Limited liability companies (LLC) that owned and operated a facility used to dry biological liquids brought action against city under § 1983 and Iowa law, alleging due process violations, inverse condemnation, and tortious interference with expected business advantage, arising from city’s enactment and enforcement of an odor ordinance.
City moved for summary judgment.
The District Court held that:
- LLC that transferred its ownership in the facility did not have standing to bring claims for inverse condemnation and for tortious interference with expected business advantage;
- LLC that transferred its ownership in the facility had standing to bring claims against city alleging odor ordinance was void for vagueness;
- City’s odor ordinance was not unconstitutionally vague;
- City was not estopped from enforcing the ordinance against the facility;
- City’s enforcement of the ordinance could not support class-of-one equal protection claim;
- City’s enforcement of the odor ordinance did not violate due process;
- City did not effect a regulatory taking under the Fifth and Fourteenth Amendments by enforcing the odor ordinance; and
- Iowa’s discretionary function immunity protected city from claim for tortious interference with expected business advantage.

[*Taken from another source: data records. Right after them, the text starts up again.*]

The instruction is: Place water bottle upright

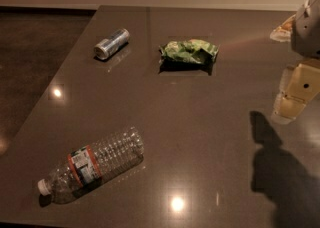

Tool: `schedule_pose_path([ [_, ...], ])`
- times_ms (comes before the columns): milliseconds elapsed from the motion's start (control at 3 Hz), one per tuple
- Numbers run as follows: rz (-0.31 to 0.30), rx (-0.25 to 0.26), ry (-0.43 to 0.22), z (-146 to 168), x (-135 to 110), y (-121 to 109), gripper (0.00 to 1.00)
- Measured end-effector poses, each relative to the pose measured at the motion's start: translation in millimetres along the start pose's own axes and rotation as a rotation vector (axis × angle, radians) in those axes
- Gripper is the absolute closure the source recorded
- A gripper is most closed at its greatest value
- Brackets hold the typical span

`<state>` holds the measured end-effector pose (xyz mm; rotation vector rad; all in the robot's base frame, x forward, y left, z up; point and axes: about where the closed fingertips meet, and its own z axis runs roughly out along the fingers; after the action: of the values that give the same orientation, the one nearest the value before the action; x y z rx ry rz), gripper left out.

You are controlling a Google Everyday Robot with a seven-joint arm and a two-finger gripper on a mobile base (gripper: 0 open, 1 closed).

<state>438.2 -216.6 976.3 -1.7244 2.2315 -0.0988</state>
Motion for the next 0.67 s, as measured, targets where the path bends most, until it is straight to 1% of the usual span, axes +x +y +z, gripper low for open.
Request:
schedule_pose_path([
  [667,-0.013,-0.011,-0.022,-2.7,-9.8,-1.3,0.0],
])
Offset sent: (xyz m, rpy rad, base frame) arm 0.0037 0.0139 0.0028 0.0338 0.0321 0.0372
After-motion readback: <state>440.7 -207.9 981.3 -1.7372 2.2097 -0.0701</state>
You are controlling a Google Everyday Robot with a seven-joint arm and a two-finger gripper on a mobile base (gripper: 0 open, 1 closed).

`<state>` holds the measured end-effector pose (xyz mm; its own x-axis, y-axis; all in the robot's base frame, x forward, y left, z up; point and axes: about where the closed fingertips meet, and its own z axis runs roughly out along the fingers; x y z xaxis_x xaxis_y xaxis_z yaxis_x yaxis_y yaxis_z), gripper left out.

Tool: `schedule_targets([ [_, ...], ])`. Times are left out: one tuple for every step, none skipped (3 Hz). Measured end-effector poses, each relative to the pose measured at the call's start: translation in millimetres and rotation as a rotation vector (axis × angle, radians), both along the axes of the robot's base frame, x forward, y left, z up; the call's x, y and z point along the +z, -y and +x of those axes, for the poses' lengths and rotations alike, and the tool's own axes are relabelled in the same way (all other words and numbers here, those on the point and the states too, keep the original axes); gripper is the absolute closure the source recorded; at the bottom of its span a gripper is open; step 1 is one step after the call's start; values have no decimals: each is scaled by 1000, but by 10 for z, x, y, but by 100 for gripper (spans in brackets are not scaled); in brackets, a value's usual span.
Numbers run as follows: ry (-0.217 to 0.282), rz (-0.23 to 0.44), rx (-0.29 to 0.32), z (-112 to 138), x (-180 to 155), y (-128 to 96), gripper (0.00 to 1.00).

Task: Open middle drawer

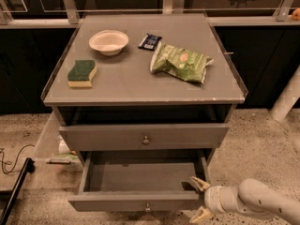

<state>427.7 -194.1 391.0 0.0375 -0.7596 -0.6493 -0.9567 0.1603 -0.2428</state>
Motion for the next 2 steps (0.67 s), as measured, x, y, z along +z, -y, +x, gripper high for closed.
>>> schedule_targets([
  [0,0,0,-3,0,1,38],
  [-8,-11,-15,-154,-11,89,61],
])
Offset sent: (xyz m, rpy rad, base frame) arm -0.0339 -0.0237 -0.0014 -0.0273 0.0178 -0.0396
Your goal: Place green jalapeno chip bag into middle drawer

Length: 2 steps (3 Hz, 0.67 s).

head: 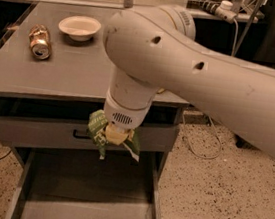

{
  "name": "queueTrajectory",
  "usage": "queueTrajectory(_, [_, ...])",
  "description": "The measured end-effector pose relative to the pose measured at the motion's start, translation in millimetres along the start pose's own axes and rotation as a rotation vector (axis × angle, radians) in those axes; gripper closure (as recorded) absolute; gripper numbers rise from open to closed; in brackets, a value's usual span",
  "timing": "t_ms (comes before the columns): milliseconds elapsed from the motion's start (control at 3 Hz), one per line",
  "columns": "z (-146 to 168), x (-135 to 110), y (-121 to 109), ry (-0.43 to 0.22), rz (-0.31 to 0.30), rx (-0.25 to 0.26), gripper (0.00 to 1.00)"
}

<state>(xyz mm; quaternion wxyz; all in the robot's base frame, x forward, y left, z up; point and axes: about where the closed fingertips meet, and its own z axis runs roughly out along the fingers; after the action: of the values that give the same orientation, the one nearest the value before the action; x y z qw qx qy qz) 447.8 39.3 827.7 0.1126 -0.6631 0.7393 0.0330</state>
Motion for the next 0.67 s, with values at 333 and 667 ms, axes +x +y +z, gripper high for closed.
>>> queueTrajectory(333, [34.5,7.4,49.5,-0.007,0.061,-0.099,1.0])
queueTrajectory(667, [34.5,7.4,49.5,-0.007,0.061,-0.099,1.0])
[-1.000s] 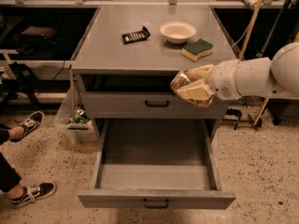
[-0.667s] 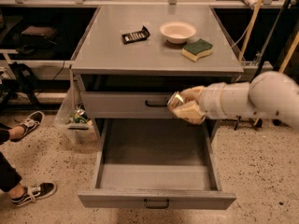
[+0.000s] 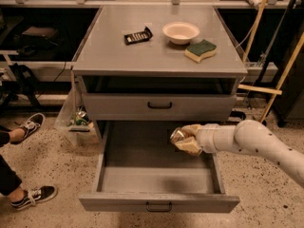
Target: Place orange can into middle drawer
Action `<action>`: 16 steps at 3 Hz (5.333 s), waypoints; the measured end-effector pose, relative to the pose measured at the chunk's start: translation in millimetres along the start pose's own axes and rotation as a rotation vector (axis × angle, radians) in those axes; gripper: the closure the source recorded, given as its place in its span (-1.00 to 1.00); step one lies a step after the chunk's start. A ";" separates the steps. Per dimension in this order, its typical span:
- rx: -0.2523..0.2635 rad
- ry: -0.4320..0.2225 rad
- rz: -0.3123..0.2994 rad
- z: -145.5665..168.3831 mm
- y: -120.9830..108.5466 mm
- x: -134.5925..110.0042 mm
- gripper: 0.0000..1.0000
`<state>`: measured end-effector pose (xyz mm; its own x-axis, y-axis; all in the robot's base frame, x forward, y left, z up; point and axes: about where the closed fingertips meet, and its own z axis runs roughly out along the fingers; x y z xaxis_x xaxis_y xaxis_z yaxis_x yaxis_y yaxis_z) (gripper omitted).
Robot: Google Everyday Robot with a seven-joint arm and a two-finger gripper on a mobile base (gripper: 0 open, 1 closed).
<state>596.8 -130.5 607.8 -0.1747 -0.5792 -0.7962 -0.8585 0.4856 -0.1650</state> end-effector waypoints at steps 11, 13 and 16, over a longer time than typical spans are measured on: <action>-0.212 0.231 0.106 113.0 73.8 172.0 -0.73; -0.212 0.231 0.106 113.1 73.9 172.0 -1.00; -0.098 0.123 0.159 -55.8 106.0 -7.2 -1.00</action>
Offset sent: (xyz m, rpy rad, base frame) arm -0.0275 -0.0264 -0.1771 -0.0407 0.2760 -0.0110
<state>480.2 -111.4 628.5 -0.3641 -0.5785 -0.7299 -0.8569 0.5152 0.0191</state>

City’s odor ordinance, which made unlawful the creation of offensive or unreasonably offensive smells that were “injurious or dangerous to the health, comfort or property of individuals or the public,” was sufficiently definite for due process purposes and thus was not unconstitutionally vague; the requirement that a smell be injurious or dangerous transformed the ordinance from one that could punish any smell to one that prohibited only public nuisances, the ordinance was nearly identical to Iowa’s public nuisance statute, which had not been held to be unconstitutionally vague, and the terms “offensive” and “unreasonably offensive” in the public nuisance context were defined objectively under Iowa law, and so it was entirely possible to know what conduct was prohibited by the ordinance.
City did not effect a regulatory taking under the Fifth and Fourteenth Amendments by enforcing, against a facility used to dry biological liquids, the city’s odor ordinance, which prohibited, as a public nuisance, the creation of offensive or unreasonably offensive smells that were injurious or dangerous to the health, comfort or property of individuals or the public.